In the data that follows, each entry is to be restated exactly.

□ □ □ □ □ □ □

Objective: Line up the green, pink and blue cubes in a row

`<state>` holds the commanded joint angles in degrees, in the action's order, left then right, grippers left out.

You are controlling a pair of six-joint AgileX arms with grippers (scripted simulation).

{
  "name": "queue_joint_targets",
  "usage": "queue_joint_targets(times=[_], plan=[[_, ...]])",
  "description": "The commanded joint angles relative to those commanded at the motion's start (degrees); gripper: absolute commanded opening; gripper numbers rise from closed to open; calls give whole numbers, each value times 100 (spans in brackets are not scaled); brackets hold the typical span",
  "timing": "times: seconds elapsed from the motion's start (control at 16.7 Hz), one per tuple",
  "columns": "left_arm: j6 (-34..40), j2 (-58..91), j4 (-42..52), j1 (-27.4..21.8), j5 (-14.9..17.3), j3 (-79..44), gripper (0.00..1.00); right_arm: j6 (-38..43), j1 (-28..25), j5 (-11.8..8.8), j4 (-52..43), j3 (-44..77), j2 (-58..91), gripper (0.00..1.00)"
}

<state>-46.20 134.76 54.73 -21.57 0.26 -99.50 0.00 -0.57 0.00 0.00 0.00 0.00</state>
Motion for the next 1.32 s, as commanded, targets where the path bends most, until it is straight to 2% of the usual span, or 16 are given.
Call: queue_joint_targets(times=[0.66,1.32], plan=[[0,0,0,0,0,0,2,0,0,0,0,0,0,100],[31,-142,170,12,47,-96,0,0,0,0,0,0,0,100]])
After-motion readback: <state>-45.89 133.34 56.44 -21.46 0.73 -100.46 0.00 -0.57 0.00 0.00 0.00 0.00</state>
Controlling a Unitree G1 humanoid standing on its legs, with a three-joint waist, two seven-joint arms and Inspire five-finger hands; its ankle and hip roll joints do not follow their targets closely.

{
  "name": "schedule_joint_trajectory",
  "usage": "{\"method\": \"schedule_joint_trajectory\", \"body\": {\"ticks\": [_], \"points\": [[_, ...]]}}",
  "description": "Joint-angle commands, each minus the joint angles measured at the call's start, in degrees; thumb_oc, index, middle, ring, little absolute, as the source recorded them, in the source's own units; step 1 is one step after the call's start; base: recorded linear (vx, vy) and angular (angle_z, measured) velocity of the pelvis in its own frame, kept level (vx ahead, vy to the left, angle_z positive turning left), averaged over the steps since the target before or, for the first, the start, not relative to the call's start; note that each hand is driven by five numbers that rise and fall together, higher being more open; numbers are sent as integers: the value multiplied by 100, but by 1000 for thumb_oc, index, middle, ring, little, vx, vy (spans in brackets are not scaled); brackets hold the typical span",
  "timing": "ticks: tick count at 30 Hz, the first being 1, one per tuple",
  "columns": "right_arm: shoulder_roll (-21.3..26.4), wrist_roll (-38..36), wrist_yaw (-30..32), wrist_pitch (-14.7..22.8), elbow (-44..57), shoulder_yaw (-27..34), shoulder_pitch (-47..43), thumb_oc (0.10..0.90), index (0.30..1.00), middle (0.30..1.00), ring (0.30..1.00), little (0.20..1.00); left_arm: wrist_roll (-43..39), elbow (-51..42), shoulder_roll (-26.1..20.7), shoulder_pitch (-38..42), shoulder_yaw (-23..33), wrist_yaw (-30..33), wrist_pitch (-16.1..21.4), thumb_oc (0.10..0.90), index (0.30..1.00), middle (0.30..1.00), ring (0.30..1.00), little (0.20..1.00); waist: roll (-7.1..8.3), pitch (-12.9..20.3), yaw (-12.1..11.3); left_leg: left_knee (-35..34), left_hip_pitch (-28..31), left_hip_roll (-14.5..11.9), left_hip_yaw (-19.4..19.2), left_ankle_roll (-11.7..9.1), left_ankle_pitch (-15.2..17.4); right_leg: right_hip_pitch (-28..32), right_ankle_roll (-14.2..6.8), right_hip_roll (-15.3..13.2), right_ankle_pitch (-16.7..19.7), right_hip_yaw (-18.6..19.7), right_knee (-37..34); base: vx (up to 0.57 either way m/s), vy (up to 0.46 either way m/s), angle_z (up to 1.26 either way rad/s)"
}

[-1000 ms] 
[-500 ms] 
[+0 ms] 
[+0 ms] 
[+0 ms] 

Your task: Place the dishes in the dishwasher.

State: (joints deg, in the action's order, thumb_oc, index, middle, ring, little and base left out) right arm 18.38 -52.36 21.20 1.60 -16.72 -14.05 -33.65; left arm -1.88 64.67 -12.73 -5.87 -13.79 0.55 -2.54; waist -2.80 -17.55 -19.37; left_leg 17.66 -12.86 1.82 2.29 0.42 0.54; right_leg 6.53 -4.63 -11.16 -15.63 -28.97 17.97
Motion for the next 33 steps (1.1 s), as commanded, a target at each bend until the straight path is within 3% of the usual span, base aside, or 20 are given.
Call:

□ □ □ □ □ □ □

* _ANSWER TO THIS PROBLEM_:
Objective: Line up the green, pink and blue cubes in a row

`<state>` holds the commanded joint angles in degrees, in the action's order, left then right, grippers left out.

You are controlling a pair of six-joint AgileX arms with grippers (scripted simulation).

{
  "name": "queue_joint_targets",
  "usage": "queue_joint_targets(times=[_], plan=[[_, ...]])",
  "description": "The commanded joint angles relative to those commanded at the motion's start (degrees); gripper: absolute commanded opening; gripper numbers rise from closed to open; calls give whole numbers, each value times 100 (spans in brackets are not scaled); brackets hold the typical span",
  "timing": "times: seconds elapsed from the motion's start (control at 16.7 Hz), one per tuple",
  "columns": "left_arm: j6 (-34..40), j2 (-58..91), j4 (-42..52), j1 (-27.4..21.8), j5 (-14.9..17.3), j3 (-79..44), gripper (0.00..1.00); right_arm: j6 (-38..43), j1 (-28..25), j5 (-11.8..8.8), j4 (-52..43), j3 (-44..77), j2 (-58..91), gripper (0.00..1.00)"
}

<state>-46.20 134.76 54.73 -21.57 0.26 -99.50 0.00 -0.57 0.00 0.00 0.00 0.00</state>
Motion for the next 1.32 s, as commanded, targets where the path bends most, until it is straight to 2% of the usual span, or 16 are given.
Call: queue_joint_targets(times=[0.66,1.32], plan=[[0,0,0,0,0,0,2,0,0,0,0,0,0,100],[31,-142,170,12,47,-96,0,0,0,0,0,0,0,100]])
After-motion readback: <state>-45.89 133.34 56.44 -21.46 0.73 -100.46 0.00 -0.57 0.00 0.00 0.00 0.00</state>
Controlling a Unitree G1 humanoid standing on its legs, with a three-joint waist, two seven-joint arms and Inspire five-finger hands; its ankle and hip roll joints do not follow their targets closely.

{
  "name": "schedule_joint_trajectory",
  "usage": "{\"method\": \"schedule_joint_trajectory\", \"body\": {\"ticks\": [_], \"points\": [[_, ...]]}}",
  "description": "Joint-angle commands, each minus the joint angles measured at the call's start, in degrees; thumb_oc, index, middle, ring, little absolute, as the source recorded them, in the source's own units; step 1 is one step after the call's start; base: recorded linear (vx, vy) and angular (angle_z, measured) velocity of the pelvis in its own frame, kept level (vx ahead, vy to the left, angle_z positive turning left), averaged over the steps since the target before or, for the first, the start, not relative to the call's start; note that each hand is driven by five numbers that rise and fall together, higher being more open; numbers are sent as integers: the value multiplied by 100, but by 1000 for thumb_oc, index, middle, ring, little, vx, vy (spans in brackets are not scaled); brackets hold the typical span",
  "timing": "ticks: tick count at 30 Hz, the first being 1, one per tuple",
  "columns": "right_arm: shoulder_roll (-21.3..26.4), wrist_roll (-38..36), wrist_yaw (-30..32), wrist_pitch (-14.7..22.8), elbow (-44..57), shoulder_yaw (-27..34), shoulder_pitch (-47..43), thumb_oc (0.10..0.90), index (0.30..1.00), middle (0.30..1.00), ring (0.30..1.00), little (0.20..1.00); left_arm: wrist_roll (-43..39), elbow (-51..42), shoulder_roll (-26.1..20.7), shoulder_pitch (-38..42), shoulder_yaw (-23..33), wrist_yaw (-30..33), wrist_pitch (-16.1..21.4), thumb_oc (0.10..0.90), index (0.30..1.00), middle (0.30..1.00), ring (0.30..1.00), little (0.20..1.00); waist: roll (-7.1..8.3), pitch (-12.9..20.3), yaw (-12.1..11.3); left_leg: left_knee (-35..34), left_hip_pitch (-28..31), left_hip_roll (-14.5..11.9), left_hip_yaw (-19.4..19.2), left_ankle_roll (-11.7..9.1), left_ankle_pitch (-15.2..17.4); right_leg: right_hip_pitch (-28..32), right_ankle_roll (-14.2..6.8), right_hip_roll (-15.3..13.2), right_ankle_pitch (-16.7..19.7), right_hip_yaw (-18.6..19.7), right_knee (-37..34); base: vx (up to 0.57 either way m/s), vy (up to 0.46 either way m/s), angle_z (up to 1.26 either way rad/s)"
}

[-1000 ms] 
[-500 ms] 
[+0 ms] 
[+0 ms] 
[+0 ms] 

Your task: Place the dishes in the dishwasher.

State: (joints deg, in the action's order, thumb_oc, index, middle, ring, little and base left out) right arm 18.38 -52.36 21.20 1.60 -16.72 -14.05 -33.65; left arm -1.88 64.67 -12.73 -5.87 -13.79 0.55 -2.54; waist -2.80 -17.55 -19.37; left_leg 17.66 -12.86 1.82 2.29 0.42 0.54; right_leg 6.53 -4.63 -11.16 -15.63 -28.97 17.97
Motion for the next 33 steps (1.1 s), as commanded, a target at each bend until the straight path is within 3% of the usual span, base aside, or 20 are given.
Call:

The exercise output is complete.